↓
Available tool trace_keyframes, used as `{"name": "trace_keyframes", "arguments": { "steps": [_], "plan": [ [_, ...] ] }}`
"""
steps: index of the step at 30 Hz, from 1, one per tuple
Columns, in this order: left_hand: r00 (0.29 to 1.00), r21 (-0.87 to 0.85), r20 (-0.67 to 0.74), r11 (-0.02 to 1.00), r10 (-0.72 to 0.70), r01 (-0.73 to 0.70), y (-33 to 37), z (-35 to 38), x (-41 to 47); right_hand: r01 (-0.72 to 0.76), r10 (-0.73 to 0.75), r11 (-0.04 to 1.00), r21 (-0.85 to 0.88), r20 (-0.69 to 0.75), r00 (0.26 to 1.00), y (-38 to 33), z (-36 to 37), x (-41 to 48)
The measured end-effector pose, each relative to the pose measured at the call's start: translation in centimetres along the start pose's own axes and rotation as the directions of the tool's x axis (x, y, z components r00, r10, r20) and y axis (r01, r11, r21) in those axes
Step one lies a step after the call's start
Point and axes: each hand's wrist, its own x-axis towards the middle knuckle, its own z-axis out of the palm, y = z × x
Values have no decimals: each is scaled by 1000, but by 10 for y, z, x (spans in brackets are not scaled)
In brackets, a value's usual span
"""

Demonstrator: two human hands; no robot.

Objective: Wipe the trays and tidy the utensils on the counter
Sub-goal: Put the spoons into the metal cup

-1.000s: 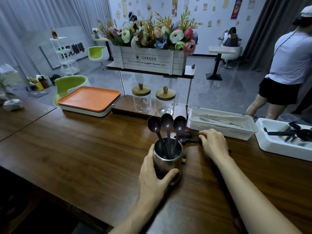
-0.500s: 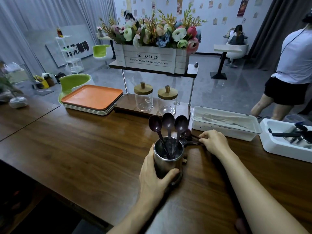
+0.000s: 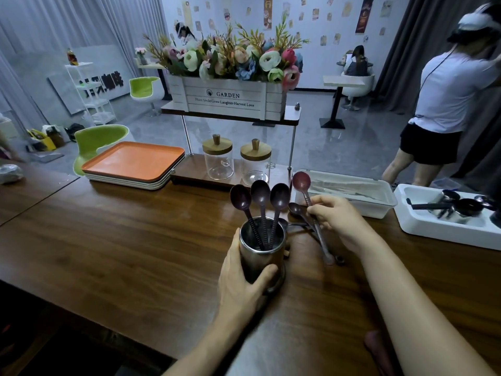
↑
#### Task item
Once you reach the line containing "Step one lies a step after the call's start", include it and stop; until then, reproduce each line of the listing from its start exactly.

#### Written solution
Available tool trace_keyframes, used as `{"name": "trace_keyframes", "arguments": { "steps": [_], "plan": [ [_, ...] ] }}`
"""
steps: index of the step at 30 Hz, from 1, one per tuple
Columns, in this order: left_hand: r00 (0.29 to 1.00), r21 (-0.87 to 0.85), r20 (-0.67 to 0.74), r11 (-0.02 to 1.00), r10 (-0.72 to 0.70), r01 (-0.73 to 0.70), y (-33 to 37), z (-35 to 38), x (-41 to 47); right_hand: r01 (-0.72 to 0.76), r10 (-0.73 to 0.75), r11 (-0.04 to 1.00), r21 (-0.85 to 0.88), r20 (-0.69 to 0.75), r00 (0.26 to 1.00), y (-38 to 33), z (-36 to 37), x (-41 to 48)
The measured end-effector pose, each relative to the pose measured at the call's start: translation in centimetres along the start pose's own axes and rotation as the directions of the tool's x axis (x, y, z components r00, r10, r20) and y axis (r01, r11, r21) in those axes
Step one lies a step after the call's start

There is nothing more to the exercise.